Так, постепенно, страх перед непонятным звуком из сна сошел на нет, а затем и вовсе сменился совершенно иными чувствами. Мари овладело принятие и любопытство. Из легкого интереса оно переросло в жгучую одержимость узнать, что же таится внутри утробы. В реальности она анализировала и пыталась вообразить, какое неведомое существо вынашивает столько месяцев, а во сне же несколько раз даже попыталась согнуться, чтобы коснуться ухом живота, но гибкости не хватало, и в такие моменты звук казался более отдаленным. Словно нечто в её утробе пыталось отстраниться.
Утробный шелест почему-то успокаивал Мари, иррациональным образом приносил безмятежность и покой. Даже исполинские размеры беременной плоти и отходившая кожа стали привычными, хотя и по-прежнему пугающе странными.
Девушка всё чаще начинала ловить себя на том, что просыпается по утрам, оглаживая свой живот.
Мари привыкла жить с мыслью о беременности, мерный шелестящий гул убаюкивал её. Теперь она не хотела расставаться с ним, и начинала бояться, что однажды этот гул исчезнет. Уколовший однажды ледяной иглой страх плотно засел в голове девушки, заставляя прислушиваться внимательнее, присматриваться точнее, ещё нежнее и аккуратнее класть руку на плоский живот, оберегая и согревая иллюзорный плод внутри себя.
Но страх нарастал и нарастал по лихой спирали, захватывая Мари всё сильнее, и вот девушка решилась пойти на отчаянные меры. Всё ради того, чтобы больше никогда не оставаться наедине с угнетающей ночной тишиной.
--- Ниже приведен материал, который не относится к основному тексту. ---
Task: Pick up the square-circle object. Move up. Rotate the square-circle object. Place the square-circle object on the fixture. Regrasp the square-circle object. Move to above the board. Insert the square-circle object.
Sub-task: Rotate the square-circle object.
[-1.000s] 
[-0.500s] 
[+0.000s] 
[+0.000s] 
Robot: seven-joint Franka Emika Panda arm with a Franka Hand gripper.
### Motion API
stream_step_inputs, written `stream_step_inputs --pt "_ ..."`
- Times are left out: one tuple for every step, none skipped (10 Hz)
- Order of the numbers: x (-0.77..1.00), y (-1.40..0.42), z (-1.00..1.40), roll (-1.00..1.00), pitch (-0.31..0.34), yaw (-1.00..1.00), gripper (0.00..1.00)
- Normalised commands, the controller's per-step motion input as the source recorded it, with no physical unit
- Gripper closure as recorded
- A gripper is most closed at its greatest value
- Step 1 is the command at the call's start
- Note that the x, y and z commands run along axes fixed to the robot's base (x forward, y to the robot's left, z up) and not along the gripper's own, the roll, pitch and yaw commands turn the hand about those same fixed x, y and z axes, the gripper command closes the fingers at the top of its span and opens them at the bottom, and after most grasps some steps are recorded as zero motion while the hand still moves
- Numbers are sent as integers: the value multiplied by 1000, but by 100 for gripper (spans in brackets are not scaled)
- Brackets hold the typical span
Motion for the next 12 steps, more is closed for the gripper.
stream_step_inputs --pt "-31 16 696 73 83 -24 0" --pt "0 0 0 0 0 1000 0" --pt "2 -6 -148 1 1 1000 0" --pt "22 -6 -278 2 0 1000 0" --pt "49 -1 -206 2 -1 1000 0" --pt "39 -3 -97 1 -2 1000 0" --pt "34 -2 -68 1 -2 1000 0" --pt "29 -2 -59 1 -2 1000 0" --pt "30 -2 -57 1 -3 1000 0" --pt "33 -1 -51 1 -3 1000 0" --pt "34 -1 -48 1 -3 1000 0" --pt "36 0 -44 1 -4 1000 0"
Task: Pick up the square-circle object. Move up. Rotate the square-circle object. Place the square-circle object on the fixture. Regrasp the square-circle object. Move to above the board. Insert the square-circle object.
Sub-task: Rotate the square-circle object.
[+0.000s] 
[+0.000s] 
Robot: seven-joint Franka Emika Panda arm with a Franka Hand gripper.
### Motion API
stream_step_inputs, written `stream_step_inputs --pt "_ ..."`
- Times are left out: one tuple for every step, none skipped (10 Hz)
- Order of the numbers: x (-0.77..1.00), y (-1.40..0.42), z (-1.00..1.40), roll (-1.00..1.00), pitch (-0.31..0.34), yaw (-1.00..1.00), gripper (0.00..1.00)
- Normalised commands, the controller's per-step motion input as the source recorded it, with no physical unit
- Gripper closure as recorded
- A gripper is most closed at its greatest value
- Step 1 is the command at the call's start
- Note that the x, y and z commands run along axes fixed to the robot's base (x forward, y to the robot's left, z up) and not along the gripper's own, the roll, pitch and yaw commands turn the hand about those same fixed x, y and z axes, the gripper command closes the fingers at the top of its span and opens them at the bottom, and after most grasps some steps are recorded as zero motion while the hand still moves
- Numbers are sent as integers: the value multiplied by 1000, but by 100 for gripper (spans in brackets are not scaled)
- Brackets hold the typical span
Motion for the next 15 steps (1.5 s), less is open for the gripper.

Она была готова на что угодно.
Она вновь начала ходить по барам, цепляя парней у барных стоек. Ослепительно улыбалась, водила плечиками, смеялась над рядовыми тупыми шуточками, отпивая потихоньку из бокалов.
Ей не особо нравилось подсаживаться к парням, заводить с ними краткие сбивчивые диалоги, слушать об их обычно заурядной и довольно скучной жизни, которая и привела их в этот самый дешевенький бар, и неловко подводить к парней сексу. Лукаво говорить, что не против развлечься с ними и без защиты, мол, уже лет как десять ходит с перевязанными трубами и ей ничего не грозит. Парни велись все как один, нетерпеливо облизываясь и влажно подглядывая на девушку. Самым лучшим моментом после всех этих разговоров, её личной наградой было то, что чаще всего они трахались впопыхах, в одежде и тогда Мари закрывала глаза, слушала тот самый шелест, и улыбалась.
* * *
Тем временем, трещины во сне становились всё больше, но при этом были абсолютно сухими, точно живот Мари был сделан из высохшей глины. Мерный гул сопровождал девушку каждую ночь. И вот настал момент, когда Мари ощутила нечто, отдаленно похожее на схватки, спазмирующую боль немного ниже пупка. Срок подошел, решила Мари. Она должна была узнать, что таилось внутри.
Ещё не успев до конца провалиться в мягкие объятия сна, девушка осознала что-то было не так, сновидение радикально преобразилось. Реальность вокруг пульсировала, давила на виски в такт шелестящему гулу, исходящему из недр её живота. Тонкие лоскуты кожи расходились от самого вздутого пупка Мари была бы похожа на луковицу, если бы не цвет. Раздутый живот был синюшного оттенка, а сетка вен и трещин на нем сплетались между собой в витиеватый узор. В некоторых местах кожа разошлась так сильно, будто нечто, что вынашивала Мари в своих снах, было готово явиться из недр плоти через эти самые разрывы.